But that makes complete sense to me. If you can justify a doctor's invasion of his patient's privacy on the grounds of protecting the individual's health then you can justify the law enforcement's invasion of the civilian's privacy on the grounds of protecting the society's health. After all, the individual is the atom of society, right? (At least, that's the conventional view for now)

>>411140
From my understanding, schizoid PD is a bit more then just the indifference to social norms and tendency to seclusion. Yes, the average imageboard-browser is going to have these traits but what separates the schizoid is that they're like this from birth and the severity of it as well.
Schizoids in early childhood literally do not express emotion. This is different from the aloofness and reservedness of the imageboard-browser as most imageboard-browsers became the way they are due to social conditioning (i.e. social rejection) or they had these tendencies amplified by their conditioning.
Then there's the daydreaming. Schizoids "live in two worlds". There's reality but then there's the second world they've created inside their mind. It's a world they've built up over several years since childhood, adding more and more detail to it. It has a very extensive history of events as well and they seem to be unable to leave it behind so they're kind of "here" and also kind of "there" as you interact with them, so there's this empty look in their eye.

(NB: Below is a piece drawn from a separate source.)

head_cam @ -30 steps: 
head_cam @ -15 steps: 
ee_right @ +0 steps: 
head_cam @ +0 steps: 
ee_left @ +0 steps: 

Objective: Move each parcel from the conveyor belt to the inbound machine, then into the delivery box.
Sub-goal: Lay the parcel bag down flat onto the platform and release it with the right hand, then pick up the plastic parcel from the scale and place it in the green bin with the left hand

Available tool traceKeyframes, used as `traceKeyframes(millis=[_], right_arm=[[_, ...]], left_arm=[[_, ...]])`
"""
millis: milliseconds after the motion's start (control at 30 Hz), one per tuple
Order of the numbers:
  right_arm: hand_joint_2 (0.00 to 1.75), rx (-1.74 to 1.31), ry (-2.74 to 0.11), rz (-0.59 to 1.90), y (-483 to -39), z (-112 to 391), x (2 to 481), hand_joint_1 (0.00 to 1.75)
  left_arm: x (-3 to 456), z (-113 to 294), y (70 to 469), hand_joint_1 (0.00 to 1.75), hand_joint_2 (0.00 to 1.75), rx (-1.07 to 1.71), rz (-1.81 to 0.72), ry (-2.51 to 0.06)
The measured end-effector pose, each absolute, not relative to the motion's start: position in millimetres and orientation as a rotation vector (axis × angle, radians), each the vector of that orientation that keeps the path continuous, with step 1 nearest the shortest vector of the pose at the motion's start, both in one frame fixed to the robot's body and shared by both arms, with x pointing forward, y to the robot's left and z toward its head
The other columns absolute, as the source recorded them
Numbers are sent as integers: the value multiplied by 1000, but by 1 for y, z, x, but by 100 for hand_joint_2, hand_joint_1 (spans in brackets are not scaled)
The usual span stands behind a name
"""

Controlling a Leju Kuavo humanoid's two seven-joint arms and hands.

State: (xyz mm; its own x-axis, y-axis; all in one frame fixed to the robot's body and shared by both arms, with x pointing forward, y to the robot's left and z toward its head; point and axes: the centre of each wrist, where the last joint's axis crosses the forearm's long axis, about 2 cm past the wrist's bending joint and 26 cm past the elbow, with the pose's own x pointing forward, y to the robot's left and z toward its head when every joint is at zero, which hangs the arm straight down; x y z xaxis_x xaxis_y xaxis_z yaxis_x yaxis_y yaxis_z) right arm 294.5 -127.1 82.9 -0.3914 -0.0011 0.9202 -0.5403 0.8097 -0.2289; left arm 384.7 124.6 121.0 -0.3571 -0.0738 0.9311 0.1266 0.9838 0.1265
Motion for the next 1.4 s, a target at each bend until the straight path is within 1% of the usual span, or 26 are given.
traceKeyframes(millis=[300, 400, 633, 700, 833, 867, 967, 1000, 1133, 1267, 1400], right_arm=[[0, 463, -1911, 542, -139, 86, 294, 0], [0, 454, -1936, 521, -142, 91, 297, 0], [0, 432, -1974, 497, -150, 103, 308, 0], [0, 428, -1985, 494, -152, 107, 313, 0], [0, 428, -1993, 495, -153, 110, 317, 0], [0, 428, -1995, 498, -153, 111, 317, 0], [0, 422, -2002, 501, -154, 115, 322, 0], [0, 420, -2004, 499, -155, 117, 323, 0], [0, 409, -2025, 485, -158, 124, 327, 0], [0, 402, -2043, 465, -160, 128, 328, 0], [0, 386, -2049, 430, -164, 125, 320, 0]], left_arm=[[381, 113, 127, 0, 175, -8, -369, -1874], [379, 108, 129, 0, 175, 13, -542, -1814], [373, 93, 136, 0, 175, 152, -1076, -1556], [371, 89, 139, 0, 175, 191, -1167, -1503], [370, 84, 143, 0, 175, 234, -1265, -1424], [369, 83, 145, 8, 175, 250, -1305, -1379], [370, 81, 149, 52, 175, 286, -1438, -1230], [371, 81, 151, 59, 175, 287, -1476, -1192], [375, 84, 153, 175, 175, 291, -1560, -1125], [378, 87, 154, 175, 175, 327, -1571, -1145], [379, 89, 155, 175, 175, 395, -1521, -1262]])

Then, there's the fear. The pure, unbridled, baseless fear. No matter how intimate they get with another person, they never truly feel at ease with anyone. This isn't some kind of trauma from somebody touching them funny way back when, they were always like this. Schizoids live their lives stuck in a constant state of fight or flight. They're typically quite skinny as their fight-or-flight state prevents them from being fully aware of their body's internal state, keeping them in a sort of tunnel vision.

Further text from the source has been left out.